### Task instructions
Leaving every picture out, please return exactly the lines from the top of the material below through the line with "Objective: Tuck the", both included.

### Material shown
----
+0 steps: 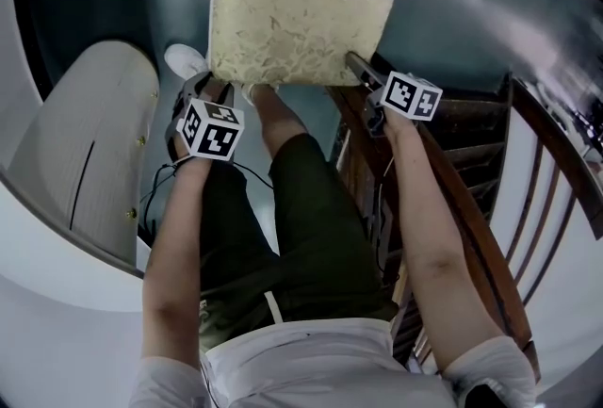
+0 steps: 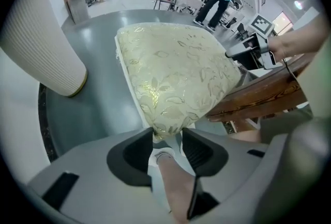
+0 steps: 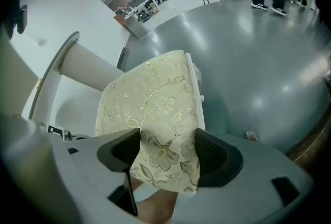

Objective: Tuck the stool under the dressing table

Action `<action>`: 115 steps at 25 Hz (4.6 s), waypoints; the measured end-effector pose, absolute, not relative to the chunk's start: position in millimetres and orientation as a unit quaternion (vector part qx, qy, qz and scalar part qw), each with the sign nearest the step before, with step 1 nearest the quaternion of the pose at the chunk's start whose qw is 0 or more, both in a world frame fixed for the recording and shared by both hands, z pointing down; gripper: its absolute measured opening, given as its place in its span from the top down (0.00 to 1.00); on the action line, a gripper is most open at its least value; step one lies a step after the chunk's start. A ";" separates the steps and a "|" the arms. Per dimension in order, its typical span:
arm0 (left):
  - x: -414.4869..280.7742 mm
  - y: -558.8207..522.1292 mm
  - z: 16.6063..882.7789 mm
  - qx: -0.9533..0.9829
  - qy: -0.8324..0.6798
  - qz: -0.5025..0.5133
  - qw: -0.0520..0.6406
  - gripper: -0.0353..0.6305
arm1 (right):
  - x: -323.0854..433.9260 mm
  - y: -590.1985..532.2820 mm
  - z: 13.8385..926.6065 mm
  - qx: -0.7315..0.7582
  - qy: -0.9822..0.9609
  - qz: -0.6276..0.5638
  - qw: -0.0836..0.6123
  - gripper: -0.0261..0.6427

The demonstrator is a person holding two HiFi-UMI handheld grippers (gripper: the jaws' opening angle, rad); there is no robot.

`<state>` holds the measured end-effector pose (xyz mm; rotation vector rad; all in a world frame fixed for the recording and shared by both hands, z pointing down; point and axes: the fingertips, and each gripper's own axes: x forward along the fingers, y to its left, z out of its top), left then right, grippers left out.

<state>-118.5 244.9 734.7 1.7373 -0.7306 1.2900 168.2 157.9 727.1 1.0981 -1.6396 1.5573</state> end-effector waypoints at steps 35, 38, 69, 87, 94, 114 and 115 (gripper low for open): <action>-54.9 271.7 731.5 0.582 -0.389 0.514 0.495 0.86 | 180.1 148.2 720.7 0.359 -0.674 0.584 0.276 0.58; -52.7 266.8 736.8 0.580 -0.408 0.504 0.494 0.89 | 180.2 148.4 720.6 0.355 -0.676 0.584 0.276 0.58; -5.2 258.7 736.6 0.511 -0.520 0.486 0.482 0.94 | 177.8 156.6 720.7 0.287 -0.724 0.573 0.255 0.61; 19.1 254.6 724.5 0.520 -0.512 0.447 0.517 0.94 | 182.5 119.6 723.6 0.288 -0.736 0.529 0.308 0.57; 18.2 265.7 739.2 0.513 -0.499 0.448 0.536 0.94 | 191.2 115.2 738.3 0.279 -0.722 0.559 0.298 0.42; 28.9 259.5 739.8 0.519 -0.460 0.482 0.535 0.94 | 179.4 118.1 742.6 0.193 -0.706 0.630 0.259 0.51; 29.0 259.6 739.4 0.518 -0.460 0.483 0.535 0.94 | 179.5 118.0 742.4 0.195 -0.706 0.630 0.259 0.51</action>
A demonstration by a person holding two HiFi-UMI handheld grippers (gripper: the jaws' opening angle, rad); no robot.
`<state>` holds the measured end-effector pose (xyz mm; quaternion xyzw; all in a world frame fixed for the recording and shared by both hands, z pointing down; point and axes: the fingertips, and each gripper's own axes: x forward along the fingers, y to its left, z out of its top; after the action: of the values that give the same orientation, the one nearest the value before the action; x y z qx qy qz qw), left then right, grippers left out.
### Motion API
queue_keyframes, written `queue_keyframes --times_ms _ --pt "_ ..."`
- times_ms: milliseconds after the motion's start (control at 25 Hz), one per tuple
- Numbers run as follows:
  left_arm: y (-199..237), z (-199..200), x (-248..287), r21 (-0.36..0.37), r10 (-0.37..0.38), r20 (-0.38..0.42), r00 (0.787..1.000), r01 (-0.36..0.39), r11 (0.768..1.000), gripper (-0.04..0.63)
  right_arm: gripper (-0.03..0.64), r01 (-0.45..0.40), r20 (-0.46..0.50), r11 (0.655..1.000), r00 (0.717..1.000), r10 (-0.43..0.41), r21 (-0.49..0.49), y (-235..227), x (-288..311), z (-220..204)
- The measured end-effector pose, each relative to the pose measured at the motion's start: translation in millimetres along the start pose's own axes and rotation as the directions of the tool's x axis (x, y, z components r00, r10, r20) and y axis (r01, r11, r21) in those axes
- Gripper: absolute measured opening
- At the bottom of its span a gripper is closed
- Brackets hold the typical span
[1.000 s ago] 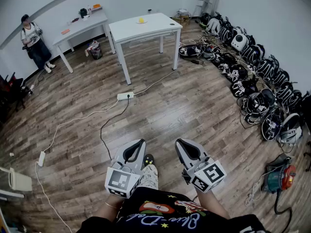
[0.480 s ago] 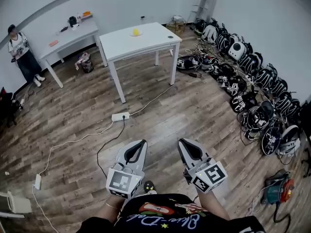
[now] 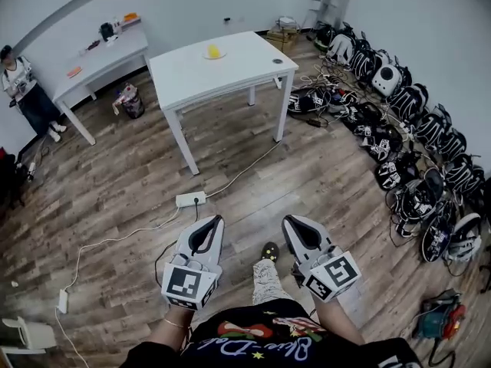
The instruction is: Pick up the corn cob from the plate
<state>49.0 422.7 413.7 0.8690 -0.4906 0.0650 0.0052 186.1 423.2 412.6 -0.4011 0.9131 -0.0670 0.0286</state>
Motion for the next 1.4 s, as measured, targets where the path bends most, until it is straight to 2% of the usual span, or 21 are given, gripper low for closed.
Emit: queue_keyframes --times_ms 200,320,520,680,840,960,1200,1400 --pt "83 32 119 0.041 0.068 0.017 0.998 -0.068 0.997 -0.002 0.014 -0.049 0.013 0.999 0.999 0.049 -0.001 -97 113 28" --pt "115 48 189 0.041 0.094 0.030 0.995 -0.095 0.995 -0.002 0.014 -0.092 0.012 0.996 0.996 0.092 0.004 -153 168 42" --pt "156 45 274 0.049 0.130 0.005 0.991 -0.131 0.990 -0.002 0.014 -0.152 -0.007 0.988 0.988 0.152 -0.011 -221 245 49" --pt "220 46 333 0.020 0.153 0.005 0.988 -0.153 0.988 -0.002 0.014 -0.167 -0.030 0.986 0.985 0.167 0.015 -260 322 48" --pt "298 40 401 0.008 0.130 0.017 0.991 -0.131 0.991 -0.002 0.014 -0.165 -0.037 0.986 0.986 0.165 0.007 -297 419 47" --pt "369 46 463 0.010 0.091 0.023 0.996 -0.091 0.996 -0.002 0.014 -0.134 -0.013 0.991 0.991 0.135 0.024 -332 503 61" --pt "505 83 558 0.090 0.013 0.064 0.998 -0.019 0.996 -0.002 0.014 -0.045 0.022 0.999 0.999 0.045 0.020 -389 657 90" --pt "579 87 614 0.073 -0.007 0.062 0.998 0.002 0.997 -0.002 0.014 -0.080 0.024 0.996 0.996 0.081 -0.030 -408 760 105"
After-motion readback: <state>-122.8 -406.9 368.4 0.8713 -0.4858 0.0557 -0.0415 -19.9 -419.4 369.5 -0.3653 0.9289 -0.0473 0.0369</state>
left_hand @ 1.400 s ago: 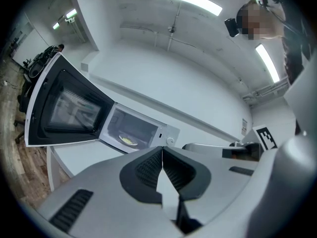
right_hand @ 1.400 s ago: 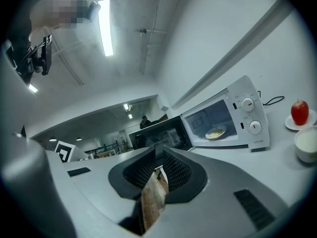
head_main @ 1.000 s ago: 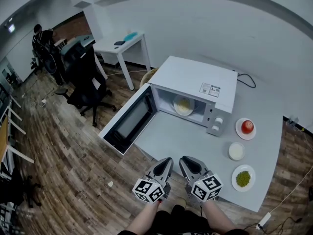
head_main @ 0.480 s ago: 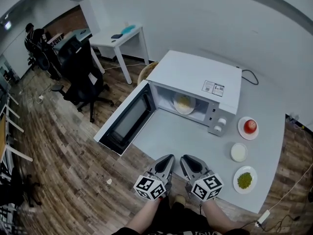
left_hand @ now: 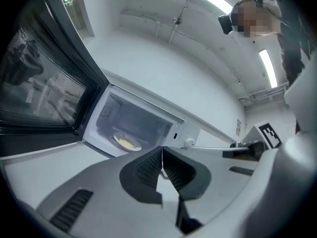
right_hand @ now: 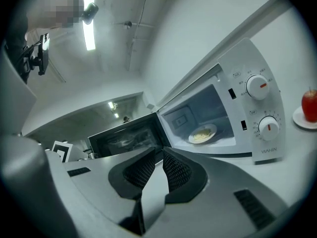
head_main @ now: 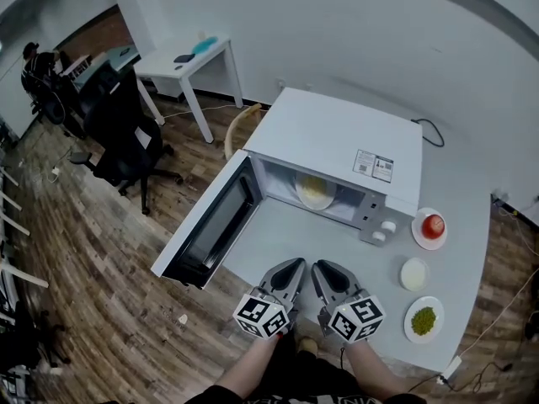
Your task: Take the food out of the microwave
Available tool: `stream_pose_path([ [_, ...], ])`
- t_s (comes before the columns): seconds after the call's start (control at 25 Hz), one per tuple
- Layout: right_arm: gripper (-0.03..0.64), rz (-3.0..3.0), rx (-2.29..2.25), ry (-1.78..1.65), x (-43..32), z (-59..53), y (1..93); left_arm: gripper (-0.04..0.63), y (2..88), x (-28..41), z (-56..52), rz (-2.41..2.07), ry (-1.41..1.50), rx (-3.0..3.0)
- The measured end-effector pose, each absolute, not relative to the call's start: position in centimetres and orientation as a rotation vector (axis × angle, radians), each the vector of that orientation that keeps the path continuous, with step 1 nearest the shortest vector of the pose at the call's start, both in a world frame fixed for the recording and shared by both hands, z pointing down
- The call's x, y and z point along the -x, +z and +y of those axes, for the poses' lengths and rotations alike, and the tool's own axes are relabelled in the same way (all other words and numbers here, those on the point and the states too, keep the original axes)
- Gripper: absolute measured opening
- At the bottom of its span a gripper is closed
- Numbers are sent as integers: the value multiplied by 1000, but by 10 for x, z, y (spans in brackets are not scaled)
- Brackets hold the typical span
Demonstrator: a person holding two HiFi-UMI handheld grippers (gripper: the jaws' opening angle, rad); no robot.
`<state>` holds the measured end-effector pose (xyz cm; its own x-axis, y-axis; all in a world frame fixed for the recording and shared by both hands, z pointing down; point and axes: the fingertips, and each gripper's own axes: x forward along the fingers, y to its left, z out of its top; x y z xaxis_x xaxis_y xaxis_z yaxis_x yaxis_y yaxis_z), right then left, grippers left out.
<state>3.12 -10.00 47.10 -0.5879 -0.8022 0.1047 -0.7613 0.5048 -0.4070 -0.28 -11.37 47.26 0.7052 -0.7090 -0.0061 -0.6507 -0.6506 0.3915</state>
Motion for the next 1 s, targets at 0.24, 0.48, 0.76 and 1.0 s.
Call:
stream_pose_path([
  [0.24, 61, 2587, 1409, -718, -25, -130, 484, 11, 483, 5, -141, -1026, -216, -2537],
  [0.48, 63, 2546, 1442, -780, -22, -157, 494, 11, 492, 7, -166, -988, -213, -2531],
  [0.76, 62, 2422, 1461, -915, -26, -185, 509, 11, 508, 5, -187, -969, -188, -2518],
  [1.0, 63, 2242, 1422, -1080, -35, -209, 520, 12, 514, 4, -202, -958, -171, -2529],
])
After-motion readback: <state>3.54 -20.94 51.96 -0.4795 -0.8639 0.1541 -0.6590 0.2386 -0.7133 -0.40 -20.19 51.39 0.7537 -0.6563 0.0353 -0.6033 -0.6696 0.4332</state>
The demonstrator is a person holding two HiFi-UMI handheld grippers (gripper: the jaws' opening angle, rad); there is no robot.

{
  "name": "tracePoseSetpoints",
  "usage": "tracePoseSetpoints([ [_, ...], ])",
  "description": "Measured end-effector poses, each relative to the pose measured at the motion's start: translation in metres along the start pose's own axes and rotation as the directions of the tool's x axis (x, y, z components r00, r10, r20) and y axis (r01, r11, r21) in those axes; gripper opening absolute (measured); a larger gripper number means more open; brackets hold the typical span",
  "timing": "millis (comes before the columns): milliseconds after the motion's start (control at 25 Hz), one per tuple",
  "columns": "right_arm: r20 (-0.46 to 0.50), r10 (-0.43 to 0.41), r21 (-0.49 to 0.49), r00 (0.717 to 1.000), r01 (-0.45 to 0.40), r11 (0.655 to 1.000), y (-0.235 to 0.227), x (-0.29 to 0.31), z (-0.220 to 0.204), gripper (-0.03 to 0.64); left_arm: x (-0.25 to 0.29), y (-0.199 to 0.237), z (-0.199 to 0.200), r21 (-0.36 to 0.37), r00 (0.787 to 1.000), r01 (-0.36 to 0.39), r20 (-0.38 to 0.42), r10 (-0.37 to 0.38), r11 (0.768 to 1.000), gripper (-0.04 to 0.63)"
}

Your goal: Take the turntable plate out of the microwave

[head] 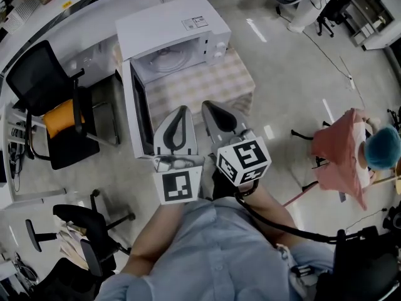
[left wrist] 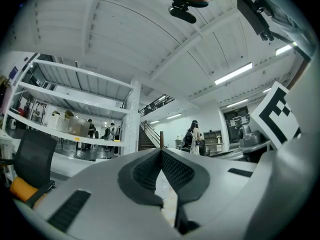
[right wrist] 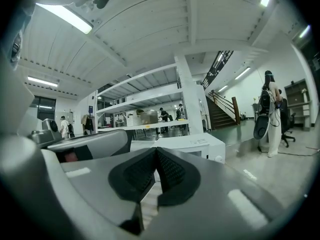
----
### Result below
+0 steps: 
+0 steps: 
+0 steps: 

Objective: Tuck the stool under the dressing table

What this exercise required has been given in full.